Precision agriculture emphasizes "doing the right thing, in the right place, at the right time", and is practical for viticulture because of high local variability of conditions within vineyards, and because of responsiveness to intensive management in terms of increased grape yield and quality. According to CSIRO, Australia "Typically grape yield varies eight to ten-fold under uniform management"; "patterns of yield variation are stable in time and driven by soil and topographic variation"; and "patterns of variation in fruit quality tend to be similar to those for yield, suggesting opportunities for zonal management and selective harvest". Australian precision viticulture has focused on yield monitoring, whereas California precision viticulture has focused on remote sensing.

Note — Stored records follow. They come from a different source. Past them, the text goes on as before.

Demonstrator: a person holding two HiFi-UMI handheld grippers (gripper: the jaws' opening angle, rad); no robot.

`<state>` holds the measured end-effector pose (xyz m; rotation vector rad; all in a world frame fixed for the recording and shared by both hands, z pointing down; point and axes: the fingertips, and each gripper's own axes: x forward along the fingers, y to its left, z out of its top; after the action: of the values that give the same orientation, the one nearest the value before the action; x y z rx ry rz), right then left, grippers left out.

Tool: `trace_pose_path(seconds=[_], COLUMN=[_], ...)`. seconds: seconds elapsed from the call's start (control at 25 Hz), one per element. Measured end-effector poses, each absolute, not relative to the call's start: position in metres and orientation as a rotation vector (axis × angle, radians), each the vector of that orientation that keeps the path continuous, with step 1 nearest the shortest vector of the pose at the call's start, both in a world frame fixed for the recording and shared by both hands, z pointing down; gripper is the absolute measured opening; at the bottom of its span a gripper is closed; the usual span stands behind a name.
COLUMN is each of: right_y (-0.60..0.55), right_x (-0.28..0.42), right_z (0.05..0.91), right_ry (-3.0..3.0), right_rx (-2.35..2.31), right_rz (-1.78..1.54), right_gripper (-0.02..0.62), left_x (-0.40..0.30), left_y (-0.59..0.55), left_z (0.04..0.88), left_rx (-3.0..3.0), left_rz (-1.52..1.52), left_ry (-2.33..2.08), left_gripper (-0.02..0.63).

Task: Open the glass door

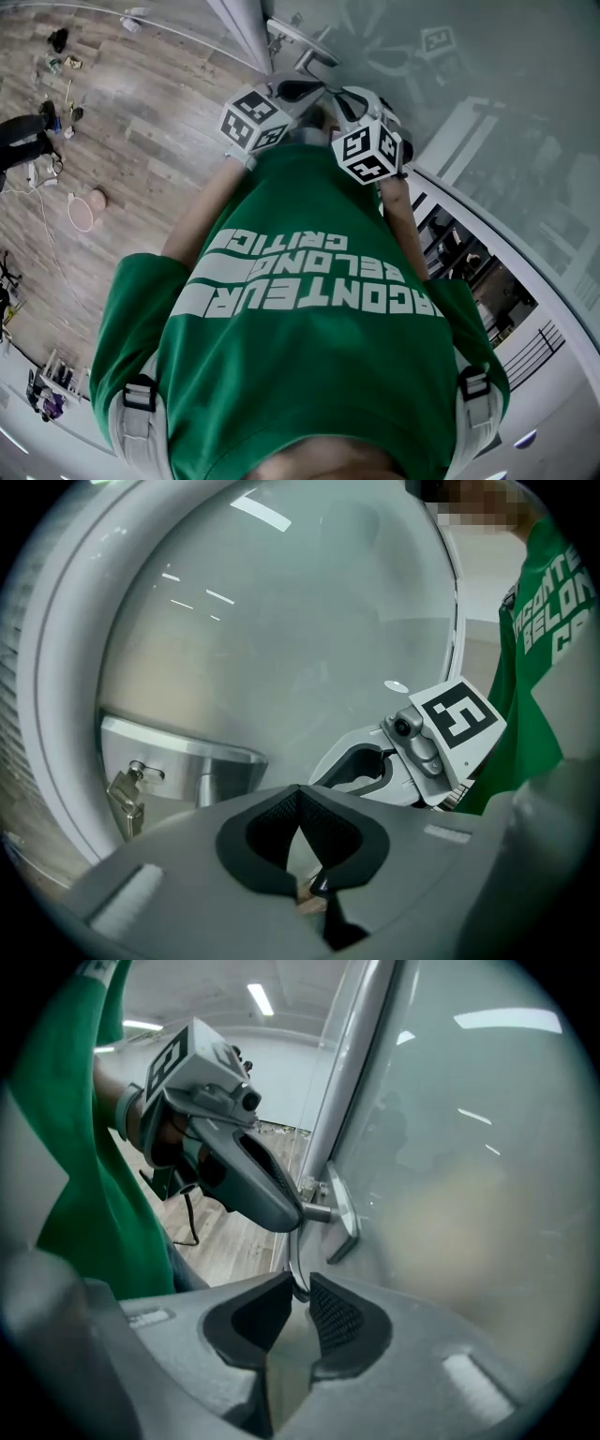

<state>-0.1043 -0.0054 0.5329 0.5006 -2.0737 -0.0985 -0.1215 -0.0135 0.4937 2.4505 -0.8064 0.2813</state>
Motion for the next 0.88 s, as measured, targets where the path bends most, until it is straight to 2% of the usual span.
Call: trace_pose_path(seconds=[0.28, 0.88], right_y=[-0.004, -0.004], right_x=[-0.111, -0.113], right_z=[0.541, 0.554], right_ry=[-1.953, -1.942], right_rx=[0.395, 0.418], right_rz=[-0.159, -0.128], right_gripper=[0.032, 0.032], left_x=[-0.119, -0.108], left_y=[-0.015, -0.012], left_z=[0.511, 0.522], left_rx=[2.396, 2.371], left_rz=[0.36, 0.364], left_ry=[-0.776, -0.71], left_gripper=[0.009, 0.009])
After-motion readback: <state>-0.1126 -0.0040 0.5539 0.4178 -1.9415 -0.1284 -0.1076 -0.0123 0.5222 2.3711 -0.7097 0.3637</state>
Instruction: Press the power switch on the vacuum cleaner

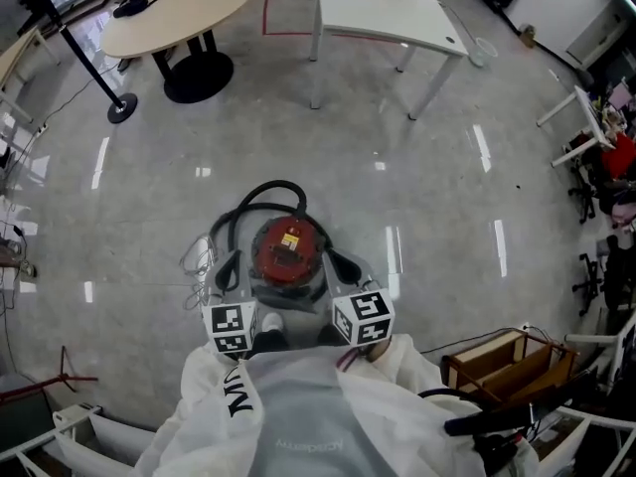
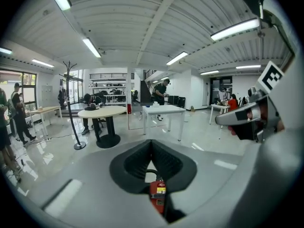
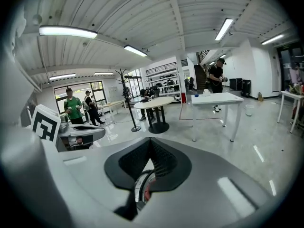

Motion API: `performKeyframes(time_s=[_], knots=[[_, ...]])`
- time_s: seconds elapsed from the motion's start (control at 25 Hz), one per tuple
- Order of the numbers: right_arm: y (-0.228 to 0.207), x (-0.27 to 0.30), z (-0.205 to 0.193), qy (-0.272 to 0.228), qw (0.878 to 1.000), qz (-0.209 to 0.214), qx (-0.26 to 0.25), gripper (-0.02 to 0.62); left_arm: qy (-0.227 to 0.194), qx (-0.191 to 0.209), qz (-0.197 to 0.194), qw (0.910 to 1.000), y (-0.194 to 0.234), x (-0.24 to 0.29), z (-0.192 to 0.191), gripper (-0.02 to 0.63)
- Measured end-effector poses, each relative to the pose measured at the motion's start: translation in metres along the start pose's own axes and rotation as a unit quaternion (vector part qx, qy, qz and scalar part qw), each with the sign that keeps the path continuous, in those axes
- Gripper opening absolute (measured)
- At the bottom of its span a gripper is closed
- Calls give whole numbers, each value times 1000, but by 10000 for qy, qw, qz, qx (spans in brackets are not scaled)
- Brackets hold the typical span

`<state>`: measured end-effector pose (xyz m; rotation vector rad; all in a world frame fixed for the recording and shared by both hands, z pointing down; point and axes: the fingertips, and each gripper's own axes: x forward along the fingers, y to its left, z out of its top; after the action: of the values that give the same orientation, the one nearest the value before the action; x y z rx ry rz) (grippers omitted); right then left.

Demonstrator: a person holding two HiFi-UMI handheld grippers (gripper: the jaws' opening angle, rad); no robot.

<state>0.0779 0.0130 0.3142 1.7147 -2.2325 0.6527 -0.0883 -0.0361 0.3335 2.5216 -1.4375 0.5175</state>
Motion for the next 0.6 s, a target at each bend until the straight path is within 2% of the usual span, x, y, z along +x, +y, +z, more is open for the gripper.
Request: performKeyframes(time_s=[0.6], knots=[[-48,4,3,119,9967,784,-168,0,151,-56,722,9973,-43,8,5,0]])
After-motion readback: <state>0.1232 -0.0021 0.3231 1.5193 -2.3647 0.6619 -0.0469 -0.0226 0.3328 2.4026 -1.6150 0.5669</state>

== Technology for characterizing vineyard variation ==
Precision viticulture uses a broad set of enabling technologies to observe and respond to vineyard variability:

- Global Positioning Systems (GPS) provide satellite-based georeferencing for mapping vineyard environmental variability.
- Meteorologic Stations monitor climatic factors important for vine growth and grape ripening, including temperature, precipitation, humidity, and wind.
- Remote Sensing from satellite and airborne platforms provides images depicting vineyard conditions, for example vine productivity from normalized difference vegetation index (NDVI).
- Digital Elevation Models (DEM) provide detailed topographic information.
- High Resolution Soil Surveys provide detailed information about soil fertility and hydrologic characteristics.
- Relational Databases organize environmental and economic information.
- Geographic Information Systems (GIS) provide digital tools for map-based analysis.
- Other Environmental Sensors monitor important biophysical factors such as solar radiation, soil moisture, and temperature regimes.

== Management practices ==
Precision viticulture draws upon a variety of management approaches, including zonal management, in which different areas of the vineyard are managed according to their unique conditions, and adaptive management, in which different management practices are applied according to observed needs and improved knowledge. Trellis design, in terms of row orientation and geometry of vine support, and pruning practices can be tailored to optimize vine health, to protect grapes from frost, sunburn, and mildew damage, and to ensure even grape ripening. Irrigation and fertilizer application schedules, pest management, and selective harvest based on timing of ripening can all be managed to minimize costs and maximize vineyard performance based on observed needs. Increasingly, precision viticulture, with its focus on management according to local variability, is coupled with organic farming, with its focus on environmentally friendly practices without the use of chemical pesticides and fertilizers, and with sustainable agriculture, with emphasis on long-term environmental stewardship and economic viability.

== Future ==
Various integrative technological approaches are gaining increasing attention for application in precision viticulture:

- Distributed Sensor Networks use strategic deployment of sensors throughout a vineyard to monitor key factors such as water stress and temperature.
- Vineyard Models simulate microclimate, vine growth, grape ripening, and economic return on investment to evaluate management options.
- Decision Support Systems (DSS) bring together vineyard environmental and economic databases, vineyard models, and GIS in an interactive software-based system to solve management problems and better make decisions.